<<<<

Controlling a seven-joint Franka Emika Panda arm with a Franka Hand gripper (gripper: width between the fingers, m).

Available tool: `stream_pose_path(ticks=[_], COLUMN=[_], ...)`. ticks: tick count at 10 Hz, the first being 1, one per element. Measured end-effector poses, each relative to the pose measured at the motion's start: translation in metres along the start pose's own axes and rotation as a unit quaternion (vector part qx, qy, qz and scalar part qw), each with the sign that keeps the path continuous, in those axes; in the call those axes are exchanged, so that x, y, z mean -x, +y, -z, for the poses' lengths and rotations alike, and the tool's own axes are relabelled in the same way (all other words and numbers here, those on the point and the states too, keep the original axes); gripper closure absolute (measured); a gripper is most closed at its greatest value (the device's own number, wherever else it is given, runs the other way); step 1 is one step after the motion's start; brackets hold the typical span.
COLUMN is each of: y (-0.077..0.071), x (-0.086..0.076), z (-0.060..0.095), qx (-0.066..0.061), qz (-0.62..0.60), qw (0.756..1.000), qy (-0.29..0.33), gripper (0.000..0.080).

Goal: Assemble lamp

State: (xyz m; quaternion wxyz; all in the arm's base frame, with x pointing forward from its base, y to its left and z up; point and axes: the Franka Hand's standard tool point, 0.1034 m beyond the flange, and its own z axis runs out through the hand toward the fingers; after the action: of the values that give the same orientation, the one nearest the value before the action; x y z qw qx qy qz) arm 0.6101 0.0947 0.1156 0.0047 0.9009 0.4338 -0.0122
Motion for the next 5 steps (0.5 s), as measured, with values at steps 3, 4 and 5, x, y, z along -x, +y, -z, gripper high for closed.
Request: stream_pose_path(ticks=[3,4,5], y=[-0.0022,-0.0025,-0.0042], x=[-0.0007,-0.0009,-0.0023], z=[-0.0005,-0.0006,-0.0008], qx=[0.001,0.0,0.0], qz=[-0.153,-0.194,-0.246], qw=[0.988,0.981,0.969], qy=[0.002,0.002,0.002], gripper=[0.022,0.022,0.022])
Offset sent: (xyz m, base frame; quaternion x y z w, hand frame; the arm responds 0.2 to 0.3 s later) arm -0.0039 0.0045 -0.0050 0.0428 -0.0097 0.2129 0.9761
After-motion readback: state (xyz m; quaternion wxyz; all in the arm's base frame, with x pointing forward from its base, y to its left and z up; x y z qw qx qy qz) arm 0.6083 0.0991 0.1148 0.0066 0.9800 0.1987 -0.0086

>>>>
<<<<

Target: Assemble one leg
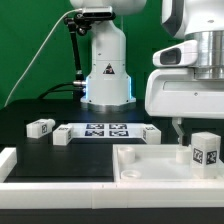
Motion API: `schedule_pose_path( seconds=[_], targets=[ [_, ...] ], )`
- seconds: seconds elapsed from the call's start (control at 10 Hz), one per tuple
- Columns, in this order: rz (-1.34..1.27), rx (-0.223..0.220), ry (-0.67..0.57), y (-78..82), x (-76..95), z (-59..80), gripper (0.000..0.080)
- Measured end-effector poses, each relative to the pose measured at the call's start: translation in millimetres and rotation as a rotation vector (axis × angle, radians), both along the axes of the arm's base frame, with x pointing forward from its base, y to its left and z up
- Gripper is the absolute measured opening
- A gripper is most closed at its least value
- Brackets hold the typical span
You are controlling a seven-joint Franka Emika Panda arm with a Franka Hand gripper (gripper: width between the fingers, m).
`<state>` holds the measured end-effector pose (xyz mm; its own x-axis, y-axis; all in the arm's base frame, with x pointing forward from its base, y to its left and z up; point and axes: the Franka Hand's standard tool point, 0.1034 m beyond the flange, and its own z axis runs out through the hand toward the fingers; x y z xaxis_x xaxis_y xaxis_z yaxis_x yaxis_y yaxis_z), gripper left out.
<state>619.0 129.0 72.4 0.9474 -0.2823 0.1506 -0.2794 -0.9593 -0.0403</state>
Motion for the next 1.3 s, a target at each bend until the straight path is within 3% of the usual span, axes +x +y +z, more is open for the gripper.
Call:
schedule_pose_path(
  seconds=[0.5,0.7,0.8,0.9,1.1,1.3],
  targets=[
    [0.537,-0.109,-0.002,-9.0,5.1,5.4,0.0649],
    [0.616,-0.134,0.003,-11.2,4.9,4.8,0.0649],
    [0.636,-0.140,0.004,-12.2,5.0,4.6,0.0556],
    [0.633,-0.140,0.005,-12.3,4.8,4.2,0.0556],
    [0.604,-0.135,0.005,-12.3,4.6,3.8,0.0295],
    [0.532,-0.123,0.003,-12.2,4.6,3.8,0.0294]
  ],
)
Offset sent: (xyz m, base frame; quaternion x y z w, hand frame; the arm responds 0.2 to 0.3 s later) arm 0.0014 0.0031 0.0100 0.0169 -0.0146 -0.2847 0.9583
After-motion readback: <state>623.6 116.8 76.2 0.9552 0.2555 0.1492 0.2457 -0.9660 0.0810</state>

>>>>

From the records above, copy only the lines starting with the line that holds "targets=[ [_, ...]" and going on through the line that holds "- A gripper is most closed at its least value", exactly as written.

Motion API: `schedule_pose_path( seconds=[_], targets=[ [_, ...] ], )`
- seconds: seconds elapsed from the call's start (control at 10 Hz), one per tuple
- Columns, in this order: rz (-1.34..1.27), rx (-0.223..0.220), ry (-0.67..0.57), y (-78..82), x (-76..95), z (-59..80), gripper (0.000..0.080)
- Measured end-effector poses, each relative to the pose measured at the call's start: translation in millimetres and rotation as a rotation vector (axis × angle, radians), both along the axes of the arm's base frame, with x pointing forward from its base, y to its left and z up
- Gripper is the absolute measured opening
- A gripper is most closed at its least value

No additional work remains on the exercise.